Description of the task: Extract exactly the lines from the top of the records through the line containing "around the small", and keep pictures out of the copy.
##### Given data
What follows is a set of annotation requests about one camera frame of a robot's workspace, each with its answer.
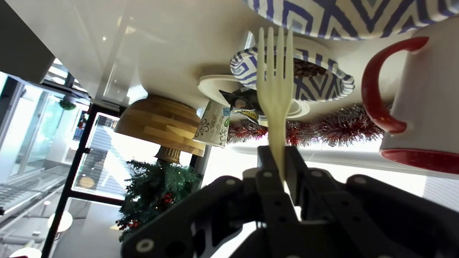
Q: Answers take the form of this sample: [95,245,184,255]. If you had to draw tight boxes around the small christmas tree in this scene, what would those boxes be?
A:
[115,159,204,240]

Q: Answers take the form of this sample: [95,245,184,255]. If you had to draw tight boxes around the white cup with wrappers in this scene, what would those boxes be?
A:
[197,73,312,121]

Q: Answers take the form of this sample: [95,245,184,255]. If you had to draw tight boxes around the red silver tinsel garland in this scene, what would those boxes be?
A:
[228,103,385,147]

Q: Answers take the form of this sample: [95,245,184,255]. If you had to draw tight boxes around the woven tree pot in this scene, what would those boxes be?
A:
[154,144,183,164]

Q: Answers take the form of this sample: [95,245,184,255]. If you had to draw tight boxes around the cream plastic fork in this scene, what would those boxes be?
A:
[256,25,296,182]

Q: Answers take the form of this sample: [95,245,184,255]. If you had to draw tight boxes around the white mug red interior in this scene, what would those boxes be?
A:
[360,15,459,176]

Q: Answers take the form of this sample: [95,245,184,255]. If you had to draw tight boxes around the blue patterned popcorn paper bowl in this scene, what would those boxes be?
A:
[246,0,459,41]

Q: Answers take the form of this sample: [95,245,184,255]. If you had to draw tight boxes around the black metal frame post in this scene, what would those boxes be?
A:
[40,100,127,258]

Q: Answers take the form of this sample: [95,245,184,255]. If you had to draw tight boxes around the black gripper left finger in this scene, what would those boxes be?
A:
[121,144,313,258]

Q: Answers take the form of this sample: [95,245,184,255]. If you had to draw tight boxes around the dark snack packets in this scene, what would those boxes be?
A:
[223,87,270,121]

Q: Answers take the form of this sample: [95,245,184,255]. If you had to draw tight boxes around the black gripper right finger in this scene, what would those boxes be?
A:
[284,144,459,258]

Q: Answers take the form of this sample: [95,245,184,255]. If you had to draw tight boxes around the coffee beans pile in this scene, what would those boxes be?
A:
[292,57,345,93]

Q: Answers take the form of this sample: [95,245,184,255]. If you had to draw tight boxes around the blue patterned beans paper bowl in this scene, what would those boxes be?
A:
[228,46,357,103]

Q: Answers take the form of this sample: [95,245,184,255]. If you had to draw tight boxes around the printed paper cup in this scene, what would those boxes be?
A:
[193,100,233,147]

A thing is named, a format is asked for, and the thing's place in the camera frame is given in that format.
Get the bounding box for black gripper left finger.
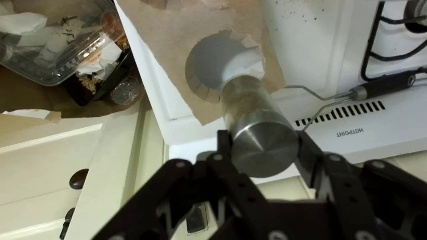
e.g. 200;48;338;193
90;128;268;240

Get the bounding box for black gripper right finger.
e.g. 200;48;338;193
296;132;427;240

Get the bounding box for small glass bottle silver cap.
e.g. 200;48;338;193
220;74;300;178

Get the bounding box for brown cardboard bottle holder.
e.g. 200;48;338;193
116;0;286;126

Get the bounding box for white gas stove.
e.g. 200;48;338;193
164;0;427;184

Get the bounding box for dark round jar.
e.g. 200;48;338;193
108;73;144;108

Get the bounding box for cream panelled door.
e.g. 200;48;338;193
0;110;172;240

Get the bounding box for black stove grate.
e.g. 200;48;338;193
358;0;427;84

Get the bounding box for clear plastic food container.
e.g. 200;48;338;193
0;0;130;88

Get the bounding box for black handled stove lighter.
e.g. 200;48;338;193
284;69;420;130

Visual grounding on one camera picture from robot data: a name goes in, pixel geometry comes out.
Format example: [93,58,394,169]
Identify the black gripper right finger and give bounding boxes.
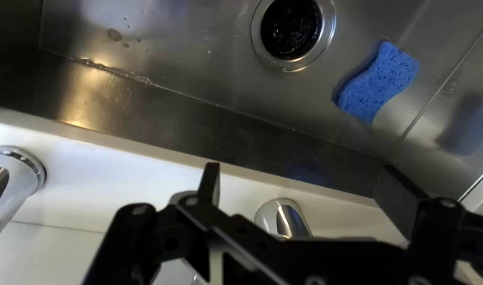
[373,163,483,285]

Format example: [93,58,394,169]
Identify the blue sponge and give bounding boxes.
[332,37,421,125]

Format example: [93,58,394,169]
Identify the round sink drain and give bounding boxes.
[248,0,339,74]

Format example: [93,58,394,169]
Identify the chrome gooseneck faucet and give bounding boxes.
[253,196,313,240]

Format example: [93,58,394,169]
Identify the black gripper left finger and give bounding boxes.
[80,161,242,285]

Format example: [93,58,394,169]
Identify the stainless steel sink basin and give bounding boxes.
[0,0,483,210]

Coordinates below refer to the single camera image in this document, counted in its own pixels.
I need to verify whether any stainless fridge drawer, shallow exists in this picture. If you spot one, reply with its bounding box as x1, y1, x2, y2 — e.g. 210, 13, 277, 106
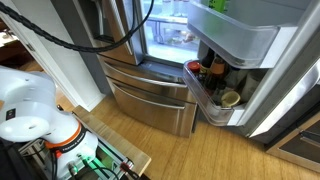
99, 55, 198, 105

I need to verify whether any stainless fridge drawer, deep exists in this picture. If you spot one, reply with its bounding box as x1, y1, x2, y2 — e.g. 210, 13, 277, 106
106, 77, 198, 139

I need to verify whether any fridge body with lit interior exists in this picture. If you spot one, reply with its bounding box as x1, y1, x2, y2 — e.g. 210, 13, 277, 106
139, 0, 202, 65

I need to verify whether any red capped bottle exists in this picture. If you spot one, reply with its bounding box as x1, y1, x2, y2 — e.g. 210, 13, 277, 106
187, 60, 202, 77

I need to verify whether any dark bottle with yellow label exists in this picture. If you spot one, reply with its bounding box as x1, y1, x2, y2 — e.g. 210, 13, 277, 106
199, 48, 216, 77

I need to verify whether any brown bottle with orange label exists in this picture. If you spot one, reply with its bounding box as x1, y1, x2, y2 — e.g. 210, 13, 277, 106
209, 54, 228, 92

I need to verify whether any glass fridge shelf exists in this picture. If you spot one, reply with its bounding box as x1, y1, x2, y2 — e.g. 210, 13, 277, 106
146, 14, 189, 25

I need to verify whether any stainless fridge door with display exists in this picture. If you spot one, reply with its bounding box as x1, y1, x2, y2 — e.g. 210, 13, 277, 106
71, 0, 146, 66

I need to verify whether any fridge door with bins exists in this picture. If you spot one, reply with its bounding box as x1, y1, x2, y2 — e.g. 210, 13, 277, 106
181, 0, 320, 138

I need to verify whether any small clear door bin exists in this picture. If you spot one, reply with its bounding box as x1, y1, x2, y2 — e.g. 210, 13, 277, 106
182, 59, 246, 127

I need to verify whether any wooden base board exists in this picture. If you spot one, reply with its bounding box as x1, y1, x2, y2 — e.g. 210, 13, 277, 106
71, 105, 153, 178

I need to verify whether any yellow lidded jar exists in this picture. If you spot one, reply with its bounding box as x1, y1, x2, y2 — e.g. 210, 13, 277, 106
220, 90, 242, 109

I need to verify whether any clear glass jar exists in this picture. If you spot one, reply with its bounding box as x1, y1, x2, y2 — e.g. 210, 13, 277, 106
182, 0, 191, 18
161, 0, 173, 16

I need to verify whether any large clear door bin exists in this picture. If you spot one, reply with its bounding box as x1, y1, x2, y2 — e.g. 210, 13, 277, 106
186, 0, 280, 70

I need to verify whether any pale white jar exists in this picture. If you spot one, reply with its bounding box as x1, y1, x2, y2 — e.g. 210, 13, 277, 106
239, 70, 265, 103

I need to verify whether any green carton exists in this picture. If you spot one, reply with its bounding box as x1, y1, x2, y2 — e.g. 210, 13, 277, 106
208, 0, 232, 14

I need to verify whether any grey kitchen cabinet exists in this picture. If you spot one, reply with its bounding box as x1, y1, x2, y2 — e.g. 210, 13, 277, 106
265, 109, 320, 174

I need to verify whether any silver handle of deep drawer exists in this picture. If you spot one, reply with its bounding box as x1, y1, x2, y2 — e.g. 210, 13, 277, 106
110, 81, 187, 111

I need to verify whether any silver handle of shallow drawer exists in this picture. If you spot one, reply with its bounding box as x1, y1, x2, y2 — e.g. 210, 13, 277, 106
102, 61, 188, 90

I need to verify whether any aluminium profile frame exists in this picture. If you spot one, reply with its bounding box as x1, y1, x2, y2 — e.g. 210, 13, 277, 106
18, 133, 135, 180

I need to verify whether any white door frame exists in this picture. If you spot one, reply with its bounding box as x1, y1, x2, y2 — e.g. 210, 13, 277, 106
0, 0, 107, 113

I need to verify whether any black braided cable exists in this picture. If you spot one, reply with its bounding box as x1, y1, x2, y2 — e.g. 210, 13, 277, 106
0, 0, 156, 54

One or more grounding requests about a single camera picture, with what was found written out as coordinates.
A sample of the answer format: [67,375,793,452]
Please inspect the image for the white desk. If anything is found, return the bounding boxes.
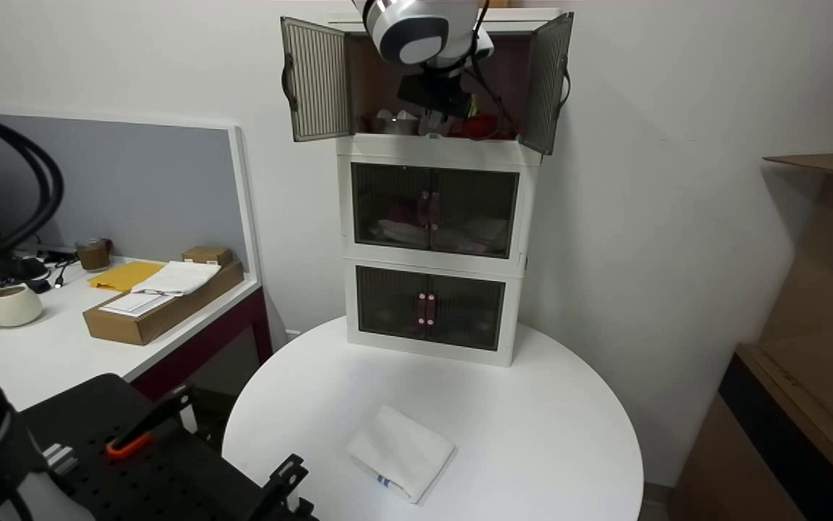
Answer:
[0,258,275,417]

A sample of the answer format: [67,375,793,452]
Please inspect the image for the thick black cable bundle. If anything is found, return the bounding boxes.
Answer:
[0,100,67,284]

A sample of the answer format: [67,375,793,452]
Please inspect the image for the shallow cardboard tray box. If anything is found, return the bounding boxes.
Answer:
[80,250,248,346]

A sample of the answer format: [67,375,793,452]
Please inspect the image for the clear plastic jug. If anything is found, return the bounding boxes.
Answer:
[372,103,421,139]

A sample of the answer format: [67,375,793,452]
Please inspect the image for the grey board with white frame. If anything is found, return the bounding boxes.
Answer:
[0,110,265,284]

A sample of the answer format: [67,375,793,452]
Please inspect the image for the small brown object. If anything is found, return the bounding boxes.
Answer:
[76,236,118,272]

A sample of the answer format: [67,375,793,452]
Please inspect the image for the white ceramic mug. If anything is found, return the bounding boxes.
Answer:
[0,279,48,331]

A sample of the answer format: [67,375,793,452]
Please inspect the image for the white paper sheet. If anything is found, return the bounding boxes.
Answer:
[131,258,226,298]

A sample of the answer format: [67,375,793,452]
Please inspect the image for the red item in cabinet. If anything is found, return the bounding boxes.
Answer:
[456,113,496,142]

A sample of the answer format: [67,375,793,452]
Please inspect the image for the white three-tier storage cabinet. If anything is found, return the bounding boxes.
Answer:
[277,4,577,369]

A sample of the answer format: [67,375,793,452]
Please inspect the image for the yellow padded envelope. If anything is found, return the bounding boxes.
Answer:
[86,258,168,295]

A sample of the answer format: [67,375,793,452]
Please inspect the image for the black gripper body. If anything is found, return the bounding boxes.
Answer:
[397,67,483,122]

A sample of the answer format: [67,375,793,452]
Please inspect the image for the cardboard box with black band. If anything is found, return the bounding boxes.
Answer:
[673,343,833,521]

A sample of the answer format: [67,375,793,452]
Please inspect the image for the white folded cloth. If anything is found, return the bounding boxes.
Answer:
[343,401,460,505]

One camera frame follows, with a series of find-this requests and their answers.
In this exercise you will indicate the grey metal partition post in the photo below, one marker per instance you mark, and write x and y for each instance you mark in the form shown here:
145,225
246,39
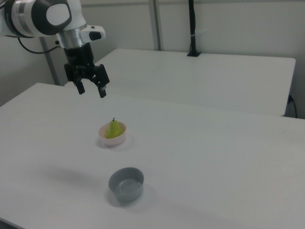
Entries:
156,23
48,62

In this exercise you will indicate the green pear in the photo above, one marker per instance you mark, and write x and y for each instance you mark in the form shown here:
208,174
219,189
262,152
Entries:
114,131

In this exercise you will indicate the grey plastic bowl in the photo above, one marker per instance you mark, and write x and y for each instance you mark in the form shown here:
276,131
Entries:
126,190

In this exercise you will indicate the black camera stand pole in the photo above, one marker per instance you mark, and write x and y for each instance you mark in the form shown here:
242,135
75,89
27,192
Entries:
192,23

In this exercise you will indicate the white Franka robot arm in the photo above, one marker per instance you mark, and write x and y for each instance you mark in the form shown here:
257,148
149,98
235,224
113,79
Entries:
35,16

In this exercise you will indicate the pink plastic bowl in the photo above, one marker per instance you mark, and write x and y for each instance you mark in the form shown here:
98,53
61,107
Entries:
114,142

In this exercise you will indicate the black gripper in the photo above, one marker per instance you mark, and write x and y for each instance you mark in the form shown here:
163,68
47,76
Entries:
78,57
##########
Exercise answer:
What follows is a set of annotation requests about one camera frame of a robot's workspace, each with its answer.
Q: Answers take the form of this sample: [95,245,184,255]. If you had to draw tight boxes around the small christmas tree in this scene, what would those boxes be?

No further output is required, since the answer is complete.